[Exercise aim] Retype each entry exactly. Skip any pictures.

[Supplied data]
*** Begin section ***

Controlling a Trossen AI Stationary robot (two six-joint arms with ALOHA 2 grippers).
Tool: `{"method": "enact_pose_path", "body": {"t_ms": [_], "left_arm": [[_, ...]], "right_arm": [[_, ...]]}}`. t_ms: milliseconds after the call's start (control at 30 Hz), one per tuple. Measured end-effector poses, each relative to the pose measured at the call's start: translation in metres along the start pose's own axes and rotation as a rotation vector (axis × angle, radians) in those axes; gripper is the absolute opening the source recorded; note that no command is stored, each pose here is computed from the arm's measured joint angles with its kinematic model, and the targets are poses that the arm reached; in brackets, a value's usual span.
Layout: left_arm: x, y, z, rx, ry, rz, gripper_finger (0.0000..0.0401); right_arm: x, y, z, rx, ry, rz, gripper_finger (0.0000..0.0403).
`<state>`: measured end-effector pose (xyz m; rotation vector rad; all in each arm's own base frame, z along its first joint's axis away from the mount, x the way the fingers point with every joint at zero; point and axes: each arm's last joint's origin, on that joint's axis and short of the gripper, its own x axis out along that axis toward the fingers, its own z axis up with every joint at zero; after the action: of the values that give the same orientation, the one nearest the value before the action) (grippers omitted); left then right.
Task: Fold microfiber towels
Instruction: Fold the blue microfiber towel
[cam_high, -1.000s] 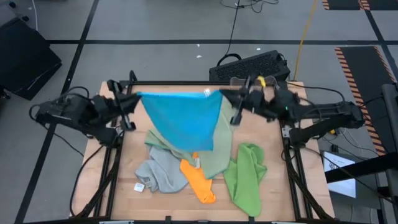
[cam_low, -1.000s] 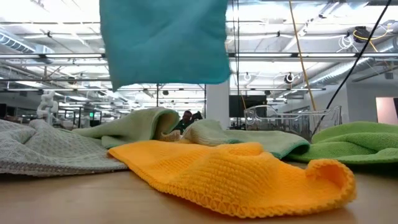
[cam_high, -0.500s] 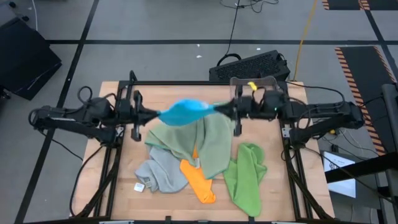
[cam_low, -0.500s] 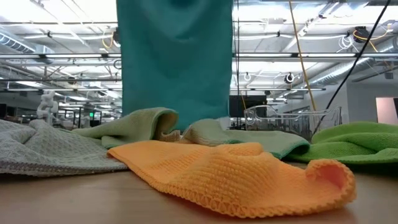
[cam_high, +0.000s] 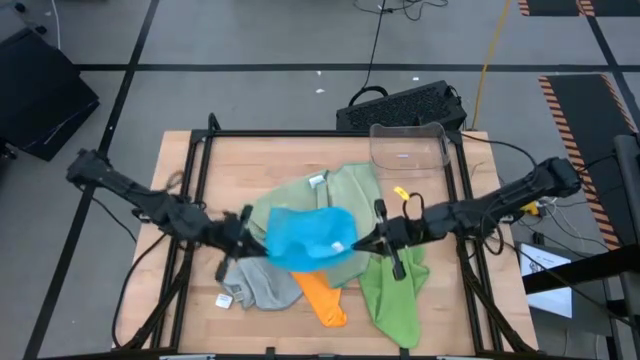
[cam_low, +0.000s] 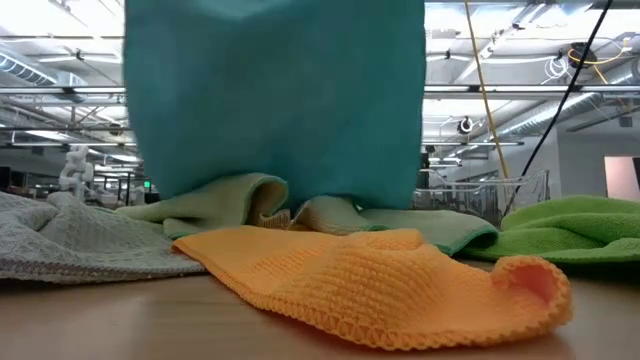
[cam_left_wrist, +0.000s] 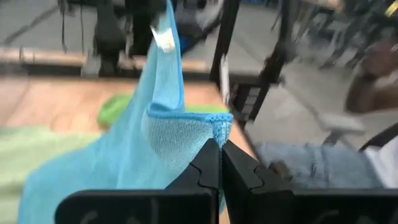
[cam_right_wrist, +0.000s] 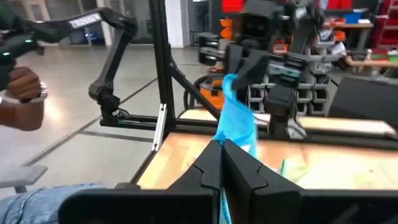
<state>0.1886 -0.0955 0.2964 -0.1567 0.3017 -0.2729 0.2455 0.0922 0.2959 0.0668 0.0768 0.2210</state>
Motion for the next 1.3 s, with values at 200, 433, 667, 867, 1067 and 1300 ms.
{"method": "enact_pose_path", "body": {"t_ms": [200, 433, 667, 867, 1067, 1300], "left_arm": [[0.008, -0.018, -0.013, 0.008, 0.022, 0.086, 0.0005], [-0.008, -0.012, -0.020, 0.006, 0.016, 0.402, 0.0005], [-0.011, 0.015, -0.033, -0.141, 0.103, 0.630, 0.0004], [-0.004, 0.029, -0.035, -0.206, 0.144, 0.659, 0.0011], [0.001, 0.043, -0.034, -0.229, 0.154, 0.714, 0.0010], [0.011, 0.056, -0.039, -0.242, 0.224, 0.734, 0.0005]], "right_arm": [[0.004, 0.004, -0.031, 0.063, -0.045, -0.031, 0.0000], [0.025, -0.005, -0.051, 0.006, -0.037, -0.137, 0.0000], [0.037, -0.030, -0.069, -0.005, 0.041, -0.276, 0.0000], [0.037, -0.040, -0.084, 0.027, 0.170, -0.320, 0.0000], [0.034, -0.051, -0.093, 0.049, 0.268, -0.370, 0.0000], [0.032, -0.063, -0.094, 0.034, 0.285, -0.464, 0.0000]]}}
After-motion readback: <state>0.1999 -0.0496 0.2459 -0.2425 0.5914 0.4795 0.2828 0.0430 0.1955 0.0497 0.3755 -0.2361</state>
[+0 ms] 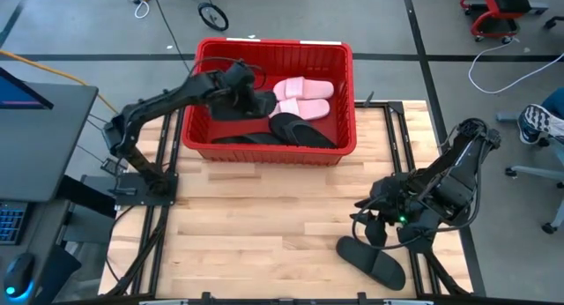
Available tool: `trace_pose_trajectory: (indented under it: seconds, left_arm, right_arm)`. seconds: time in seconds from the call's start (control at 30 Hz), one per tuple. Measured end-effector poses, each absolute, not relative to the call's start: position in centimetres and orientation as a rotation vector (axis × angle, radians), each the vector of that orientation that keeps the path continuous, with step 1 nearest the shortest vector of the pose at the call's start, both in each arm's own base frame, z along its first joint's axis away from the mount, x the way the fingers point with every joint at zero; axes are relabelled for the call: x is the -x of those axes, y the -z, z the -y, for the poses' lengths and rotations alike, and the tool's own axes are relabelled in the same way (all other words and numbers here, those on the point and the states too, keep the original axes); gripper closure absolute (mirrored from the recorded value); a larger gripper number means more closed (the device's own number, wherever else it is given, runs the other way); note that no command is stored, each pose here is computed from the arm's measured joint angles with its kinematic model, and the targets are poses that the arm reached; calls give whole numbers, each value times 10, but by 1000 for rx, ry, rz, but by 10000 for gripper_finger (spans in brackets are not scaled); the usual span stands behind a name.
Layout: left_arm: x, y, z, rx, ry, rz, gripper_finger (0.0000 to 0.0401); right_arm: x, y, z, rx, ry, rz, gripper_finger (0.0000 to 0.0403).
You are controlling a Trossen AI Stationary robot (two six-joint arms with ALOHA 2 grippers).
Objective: Pick and place slides into bin
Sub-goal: Put the black slide into the red bin
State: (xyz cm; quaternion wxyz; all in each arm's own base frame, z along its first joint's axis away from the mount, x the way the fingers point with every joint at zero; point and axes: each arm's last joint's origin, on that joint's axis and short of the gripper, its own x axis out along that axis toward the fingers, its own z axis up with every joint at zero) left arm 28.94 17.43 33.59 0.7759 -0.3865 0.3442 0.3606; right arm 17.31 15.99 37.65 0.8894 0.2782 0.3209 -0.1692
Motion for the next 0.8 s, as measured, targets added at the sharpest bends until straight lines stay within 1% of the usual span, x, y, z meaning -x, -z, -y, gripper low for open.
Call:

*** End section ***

[Answer]
Controlling a Trossen AI Stationary robot (two six-joint arms with ALOHA 2 grippers).
Tool: `{"method": "enact_pose_path", "body": {"t_ms": [_], "left_arm": [[_, ...]], "right_arm": [[_, ...]]}}`. t_ms: milliseconds after the call's start (control at 30 Hz), one per tuple. Measured end-effector poses, each relative to the pose measured at the call's start: translation in metres along the start pose's own axes and rotation as a rotation vector (axis × angle, radians) in those axes; gripper is the absolute opening the source recorded; note that no command is stored, each pose here is computed from the arm's measured joint angles with its kinematic model, and the targets are poses that the arm reached; in brackets, a value's usual span.
Layout: left_arm: x, y, z, rx, ry, rz, gripper_finger (0.0000..0.0401); right_arm: x, y, z, rx, ry, rz, gripper_finger (0.0000..0.0403).
`<state>`: measured end-effector pose (xyz m; rotation vector rad; all in each arm's own base frame, z along its first joint's axis away from the mount, x the way the fingers point with every joint at zero; point and axes: each arm's last joint's origin, on that joint's axis and short of the gripper, its own x axis out along that axis toward the fingers, its own z axis up with every joint at zero; after the action: of the values that give the same orientation, the one nearest the value before the action) (grippers omitted); left then right.
Task: Fold microfiber towels
Instruction: Fold the blue microfiber towel
[cam_high, -1.000s] 
[cam_low, -1.000s] 
[cam_high, -0.500s] 
[cam_low, -0.500s] 
[cam_high, +0.000s] 
[cam_low, +0.000s] 
[cam_left_wrist, +0.000s] 
[cam_right_wrist, +0.000s] 
<state>0.1886 -0.0955 0.2964 -0.1567 0.3017 -0.2729 0.2455 0.0922 0.2959 0.0668 0.0768 0.2210</state>
Motion for the next 1.3 s, with values at 200, 433, 667, 867, 1067 and 1300 ms.
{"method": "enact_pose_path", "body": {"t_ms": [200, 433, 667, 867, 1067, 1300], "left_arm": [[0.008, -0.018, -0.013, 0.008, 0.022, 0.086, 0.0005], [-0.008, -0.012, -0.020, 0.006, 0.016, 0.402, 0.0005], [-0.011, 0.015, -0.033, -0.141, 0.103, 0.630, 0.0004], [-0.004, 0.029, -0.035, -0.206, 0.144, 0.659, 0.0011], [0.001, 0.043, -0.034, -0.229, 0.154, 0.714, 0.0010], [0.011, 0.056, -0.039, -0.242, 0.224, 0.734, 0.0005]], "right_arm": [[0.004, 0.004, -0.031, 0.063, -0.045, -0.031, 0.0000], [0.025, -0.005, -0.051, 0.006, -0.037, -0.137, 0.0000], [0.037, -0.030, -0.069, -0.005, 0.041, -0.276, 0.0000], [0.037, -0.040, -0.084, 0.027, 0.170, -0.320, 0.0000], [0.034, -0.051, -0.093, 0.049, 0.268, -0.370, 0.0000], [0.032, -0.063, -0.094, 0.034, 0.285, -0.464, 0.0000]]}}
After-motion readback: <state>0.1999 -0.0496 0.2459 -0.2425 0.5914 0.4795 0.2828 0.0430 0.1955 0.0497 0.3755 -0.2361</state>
[+0 ms] 
Available tool: `trace_pose_trajectory: (indented under it: seconds, left_arm, right_arm)`. seconds: time in seconds from the call's start (control at 30 Hz), one per tuple. Measured end-effector poses, each absolute, not relative to the call's start: position in centimetres and orientation as a rotation vector (axis × angle, radians), each the vector of that orientation that keeps the path continuous, with step 1 nearest the shortest vector of the pose at the call's start, both in each arm's own base frame, z along its first joint's axis away from the mount, x the way the fingers point with every joint at zero; axes are relabelled for the call: x is the -x of those axes, y the -z, z the -y, for the poses' lengths and rotations alike, and the tool's own axes are relabelled in the same way (all other words and numbers here, those on the point and the states too, keep the original axes); gripper closure absolute (mirrored from the recorded value); a larger gripper number means more closed (the device's own number, wherever else it is given, runs the other way); note that no command is stored, each pose here is computed from the arm's measured joint angles with its kinematic model, and the targets are poses that the arm reached; calls give whole numbers, each value times 10, but by 1000 for rx, ry, rz, but by 10000 for gripper_finger (spans in brackets are not scaled); the usual span stands behind a name.
Layout: left_arm: x, y, z, rx, ry, rz, gripper_finger (0.0000 to 0.0401); right_arm: x, y, z, rx, ry, rz, gripper_finger (0.0000 to 0.0403).
You are controlling a Trossen AI Stationary robot (two six-joint arms with ALOHA 2 grippers).
Objective: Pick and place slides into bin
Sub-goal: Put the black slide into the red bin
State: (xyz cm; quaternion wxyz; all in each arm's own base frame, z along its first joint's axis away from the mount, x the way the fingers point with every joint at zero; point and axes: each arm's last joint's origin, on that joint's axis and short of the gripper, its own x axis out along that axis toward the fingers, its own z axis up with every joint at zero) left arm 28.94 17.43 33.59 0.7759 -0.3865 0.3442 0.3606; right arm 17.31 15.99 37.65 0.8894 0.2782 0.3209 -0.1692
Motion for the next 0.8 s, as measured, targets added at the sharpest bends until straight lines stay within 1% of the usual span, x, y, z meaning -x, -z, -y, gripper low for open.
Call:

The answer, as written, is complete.